[TASK DIRECTIONS]:
Look through the data below for the line with "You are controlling" and the line with "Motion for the", then output those two and all lines in between, exactly as written.

[DATA SHOWN]:
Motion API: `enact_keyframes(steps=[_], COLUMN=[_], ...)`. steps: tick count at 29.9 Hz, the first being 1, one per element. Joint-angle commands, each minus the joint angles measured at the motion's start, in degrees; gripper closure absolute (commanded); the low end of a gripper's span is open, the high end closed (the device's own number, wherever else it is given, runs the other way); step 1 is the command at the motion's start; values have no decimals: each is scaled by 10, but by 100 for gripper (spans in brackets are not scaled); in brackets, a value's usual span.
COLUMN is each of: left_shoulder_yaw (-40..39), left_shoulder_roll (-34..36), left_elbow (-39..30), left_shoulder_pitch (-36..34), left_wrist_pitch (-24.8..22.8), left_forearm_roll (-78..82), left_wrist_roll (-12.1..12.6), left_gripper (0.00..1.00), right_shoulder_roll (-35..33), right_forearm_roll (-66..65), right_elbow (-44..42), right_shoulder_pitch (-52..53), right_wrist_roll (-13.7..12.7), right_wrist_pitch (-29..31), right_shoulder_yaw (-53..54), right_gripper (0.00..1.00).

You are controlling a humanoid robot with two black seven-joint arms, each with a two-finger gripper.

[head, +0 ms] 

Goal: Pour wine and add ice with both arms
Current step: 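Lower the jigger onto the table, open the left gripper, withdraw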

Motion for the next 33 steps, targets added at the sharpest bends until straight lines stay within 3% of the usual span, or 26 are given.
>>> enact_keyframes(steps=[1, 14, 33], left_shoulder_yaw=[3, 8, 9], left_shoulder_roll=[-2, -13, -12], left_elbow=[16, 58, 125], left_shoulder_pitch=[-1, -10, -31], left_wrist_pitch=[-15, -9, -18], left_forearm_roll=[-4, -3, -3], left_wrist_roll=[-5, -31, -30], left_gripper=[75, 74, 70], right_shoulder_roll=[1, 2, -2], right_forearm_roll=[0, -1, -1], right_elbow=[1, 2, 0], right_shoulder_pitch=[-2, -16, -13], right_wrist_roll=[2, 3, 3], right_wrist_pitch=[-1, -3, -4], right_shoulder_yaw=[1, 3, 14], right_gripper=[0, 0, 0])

[RESULT FOR THIS EXERCISE]:
You are controlling a humanoid robot with two black seven-joint arms, each with a two-finger gripper.

[head, +0 ms] 

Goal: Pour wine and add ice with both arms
Current step: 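Lower the jigger onto the table, open the left gripper, withdraw
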
Motion for the next 33 steps, targets added at the sharpest bends until straight lines stay within 3% of the usual span, or 26 are given.

No further answer is expected.